§ **TASK DETAILS**:
Retype all of the data that follows, line for line.

========

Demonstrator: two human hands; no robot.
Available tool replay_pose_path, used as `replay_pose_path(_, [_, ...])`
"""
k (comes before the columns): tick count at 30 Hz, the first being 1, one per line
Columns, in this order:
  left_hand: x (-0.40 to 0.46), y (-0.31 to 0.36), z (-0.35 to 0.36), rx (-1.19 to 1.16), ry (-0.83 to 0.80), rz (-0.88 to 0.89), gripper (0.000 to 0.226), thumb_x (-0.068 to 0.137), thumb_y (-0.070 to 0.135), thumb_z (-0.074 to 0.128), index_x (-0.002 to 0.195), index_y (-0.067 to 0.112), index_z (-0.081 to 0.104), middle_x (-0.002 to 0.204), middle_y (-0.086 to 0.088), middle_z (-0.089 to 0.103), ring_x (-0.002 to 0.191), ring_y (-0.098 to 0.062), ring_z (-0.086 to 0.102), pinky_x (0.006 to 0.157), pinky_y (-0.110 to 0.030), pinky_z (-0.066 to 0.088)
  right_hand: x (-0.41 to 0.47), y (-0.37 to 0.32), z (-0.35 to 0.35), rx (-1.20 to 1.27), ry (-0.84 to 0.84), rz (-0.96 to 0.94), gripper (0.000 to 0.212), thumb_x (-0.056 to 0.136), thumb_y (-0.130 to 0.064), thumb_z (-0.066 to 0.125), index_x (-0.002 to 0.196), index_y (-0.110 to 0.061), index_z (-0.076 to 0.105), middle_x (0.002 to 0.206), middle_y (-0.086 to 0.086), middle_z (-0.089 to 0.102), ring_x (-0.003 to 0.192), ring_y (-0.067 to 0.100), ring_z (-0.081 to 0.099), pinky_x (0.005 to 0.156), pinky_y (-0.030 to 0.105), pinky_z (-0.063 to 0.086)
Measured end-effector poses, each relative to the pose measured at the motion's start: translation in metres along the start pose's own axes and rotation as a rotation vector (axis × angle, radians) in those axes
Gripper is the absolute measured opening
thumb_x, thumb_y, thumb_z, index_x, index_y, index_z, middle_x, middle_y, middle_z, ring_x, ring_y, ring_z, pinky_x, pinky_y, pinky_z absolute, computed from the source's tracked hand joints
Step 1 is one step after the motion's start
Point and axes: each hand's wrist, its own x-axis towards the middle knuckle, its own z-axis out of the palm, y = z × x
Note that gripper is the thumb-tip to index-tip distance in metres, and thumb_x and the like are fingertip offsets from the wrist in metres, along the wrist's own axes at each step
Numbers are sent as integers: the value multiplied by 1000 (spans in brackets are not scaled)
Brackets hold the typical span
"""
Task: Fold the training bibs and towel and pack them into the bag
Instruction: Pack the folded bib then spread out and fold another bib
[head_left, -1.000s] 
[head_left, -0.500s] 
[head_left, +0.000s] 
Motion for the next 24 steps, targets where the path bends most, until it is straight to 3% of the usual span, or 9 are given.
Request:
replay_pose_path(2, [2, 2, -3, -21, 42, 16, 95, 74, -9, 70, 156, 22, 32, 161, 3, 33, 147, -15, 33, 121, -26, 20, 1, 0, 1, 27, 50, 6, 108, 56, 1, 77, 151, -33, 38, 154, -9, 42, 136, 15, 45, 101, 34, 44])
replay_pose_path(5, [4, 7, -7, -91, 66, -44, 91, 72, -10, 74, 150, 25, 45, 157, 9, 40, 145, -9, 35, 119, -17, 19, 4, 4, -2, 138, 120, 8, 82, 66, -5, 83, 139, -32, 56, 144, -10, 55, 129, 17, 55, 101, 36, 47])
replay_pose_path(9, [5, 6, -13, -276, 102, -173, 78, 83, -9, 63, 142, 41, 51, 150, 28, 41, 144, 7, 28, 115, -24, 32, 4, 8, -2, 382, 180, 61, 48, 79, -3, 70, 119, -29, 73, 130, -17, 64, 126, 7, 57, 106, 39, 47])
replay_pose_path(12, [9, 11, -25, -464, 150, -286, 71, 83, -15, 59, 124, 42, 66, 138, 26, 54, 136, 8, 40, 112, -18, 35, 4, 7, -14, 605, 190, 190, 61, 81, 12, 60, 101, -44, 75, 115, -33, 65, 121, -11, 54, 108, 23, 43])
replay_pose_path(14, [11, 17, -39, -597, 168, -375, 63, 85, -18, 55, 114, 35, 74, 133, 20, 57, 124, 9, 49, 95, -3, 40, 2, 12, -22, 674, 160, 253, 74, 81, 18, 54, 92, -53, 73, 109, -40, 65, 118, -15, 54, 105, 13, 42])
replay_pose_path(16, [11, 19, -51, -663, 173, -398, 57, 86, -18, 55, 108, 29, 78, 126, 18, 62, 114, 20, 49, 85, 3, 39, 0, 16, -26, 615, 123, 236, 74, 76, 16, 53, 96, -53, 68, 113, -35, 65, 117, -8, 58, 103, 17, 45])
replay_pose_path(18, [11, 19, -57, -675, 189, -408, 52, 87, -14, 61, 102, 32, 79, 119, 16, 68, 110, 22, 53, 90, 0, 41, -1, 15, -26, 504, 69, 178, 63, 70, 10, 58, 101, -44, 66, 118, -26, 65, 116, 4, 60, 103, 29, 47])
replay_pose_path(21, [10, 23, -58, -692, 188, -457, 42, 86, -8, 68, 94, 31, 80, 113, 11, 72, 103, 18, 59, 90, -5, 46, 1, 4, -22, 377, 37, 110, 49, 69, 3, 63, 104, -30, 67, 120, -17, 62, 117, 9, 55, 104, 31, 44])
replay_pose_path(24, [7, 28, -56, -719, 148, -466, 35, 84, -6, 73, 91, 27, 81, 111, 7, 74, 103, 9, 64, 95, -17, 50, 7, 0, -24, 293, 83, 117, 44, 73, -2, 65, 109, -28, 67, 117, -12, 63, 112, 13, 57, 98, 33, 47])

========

§ **EXPECTED OUTPUT**:
Demonstrator: two human hands; no robot.
Available tool replay_pose_path, used as `replay_pose_path(_, [_, ...])`
"""
k (comes before the columns): tick count at 30 Hz, the first being 1, one per line
Columns, in this order:
  left_hand: x (-0.40 to 0.46), y (-0.31 to 0.36), z (-0.35 to 0.36), rx (-1.19 to 1.16), ry (-0.83 to 0.80), rz (-0.88 to 0.89), gripper (0.000 to 0.226), thumb_x (-0.068 to 0.137), thumb_y (-0.070 to 0.135), thumb_z (-0.074 to 0.128), index_x (-0.002 to 0.195), index_y (-0.067 to 0.112), index_z (-0.081 to 0.104), middle_x (-0.002 to 0.204), middle_y (-0.086 to 0.088), middle_z (-0.089 to 0.103), ring_x (-0.002 to 0.191), ring_y (-0.098 to 0.062), ring_z (-0.086 to 0.102), pinky_x (0.006 to 0.157), pinky_y (-0.110 to 0.030), pinky_z (-0.066 to 0.088)
  right_hand: x (-0.41 to 0.47), y (-0.37 to 0.32), z (-0.35 to 0.35), rx (-1.20 to 1.27), ry (-0.84 to 0.84), rz (-0.96 to 0.94), gripper (0.000 to 0.212), thumb_x (-0.056 to 0.136), thumb_y (-0.130 to 0.064), thumb_z (-0.066 to 0.125), index_x (-0.002 to 0.196), index_y (-0.110 to 0.061), index_z (-0.076 to 0.105), middle_x (0.002 to 0.206), middle_y (-0.086 to 0.086), middle_z (-0.089 to 0.102), ring_x (-0.003 to 0.192), ring_y (-0.067 to 0.100), ring_z (-0.081 to 0.099), pinky_x (0.005 to 0.156), pinky_y (-0.030 to 0.105), pinky_z (-0.063 to 0.086)
Measured end-effector poses, each relative to the pose measured at the motion's start: translation in metres along the start pose's own axes and rotation as a rotation vector (axis × angle, radians) in those axes
Gripper is the absolute measured opening
thumb_x, thumb_y, thumb_z, index_x, index_y, index_z, middle_x, middle_y, middle_z, ring_x, ring_y, ring_z, pinky_x, pinky_y, pinky_z absolute, computed from the source's tracked hand joints
Step 1 is one step after the motion's start
Point and axes: each hand's wrist, its own x-axis towards the middle knuckle, its own z-axis out of the palm, y = z × x
Note that gripper is the thumb-tip to index-tip distance in metres, and thumb_x and the like are fingertip offsets from the wrist in metres, along the wrist's own axes at each step
Numbers are sent as integers: the value multiplied by 1000 (spans in brackets are not scaled)
Brackets hold the typical span
"""
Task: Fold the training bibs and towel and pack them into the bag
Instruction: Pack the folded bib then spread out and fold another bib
[head_left, -1.000s] 
[head_left, -0.500s] 
[head_left, +0.000s] 
Motion for the next 24 steps, targets where the path bends most, until it is straight to 3% of the usual span, or 9 are given.
Request:
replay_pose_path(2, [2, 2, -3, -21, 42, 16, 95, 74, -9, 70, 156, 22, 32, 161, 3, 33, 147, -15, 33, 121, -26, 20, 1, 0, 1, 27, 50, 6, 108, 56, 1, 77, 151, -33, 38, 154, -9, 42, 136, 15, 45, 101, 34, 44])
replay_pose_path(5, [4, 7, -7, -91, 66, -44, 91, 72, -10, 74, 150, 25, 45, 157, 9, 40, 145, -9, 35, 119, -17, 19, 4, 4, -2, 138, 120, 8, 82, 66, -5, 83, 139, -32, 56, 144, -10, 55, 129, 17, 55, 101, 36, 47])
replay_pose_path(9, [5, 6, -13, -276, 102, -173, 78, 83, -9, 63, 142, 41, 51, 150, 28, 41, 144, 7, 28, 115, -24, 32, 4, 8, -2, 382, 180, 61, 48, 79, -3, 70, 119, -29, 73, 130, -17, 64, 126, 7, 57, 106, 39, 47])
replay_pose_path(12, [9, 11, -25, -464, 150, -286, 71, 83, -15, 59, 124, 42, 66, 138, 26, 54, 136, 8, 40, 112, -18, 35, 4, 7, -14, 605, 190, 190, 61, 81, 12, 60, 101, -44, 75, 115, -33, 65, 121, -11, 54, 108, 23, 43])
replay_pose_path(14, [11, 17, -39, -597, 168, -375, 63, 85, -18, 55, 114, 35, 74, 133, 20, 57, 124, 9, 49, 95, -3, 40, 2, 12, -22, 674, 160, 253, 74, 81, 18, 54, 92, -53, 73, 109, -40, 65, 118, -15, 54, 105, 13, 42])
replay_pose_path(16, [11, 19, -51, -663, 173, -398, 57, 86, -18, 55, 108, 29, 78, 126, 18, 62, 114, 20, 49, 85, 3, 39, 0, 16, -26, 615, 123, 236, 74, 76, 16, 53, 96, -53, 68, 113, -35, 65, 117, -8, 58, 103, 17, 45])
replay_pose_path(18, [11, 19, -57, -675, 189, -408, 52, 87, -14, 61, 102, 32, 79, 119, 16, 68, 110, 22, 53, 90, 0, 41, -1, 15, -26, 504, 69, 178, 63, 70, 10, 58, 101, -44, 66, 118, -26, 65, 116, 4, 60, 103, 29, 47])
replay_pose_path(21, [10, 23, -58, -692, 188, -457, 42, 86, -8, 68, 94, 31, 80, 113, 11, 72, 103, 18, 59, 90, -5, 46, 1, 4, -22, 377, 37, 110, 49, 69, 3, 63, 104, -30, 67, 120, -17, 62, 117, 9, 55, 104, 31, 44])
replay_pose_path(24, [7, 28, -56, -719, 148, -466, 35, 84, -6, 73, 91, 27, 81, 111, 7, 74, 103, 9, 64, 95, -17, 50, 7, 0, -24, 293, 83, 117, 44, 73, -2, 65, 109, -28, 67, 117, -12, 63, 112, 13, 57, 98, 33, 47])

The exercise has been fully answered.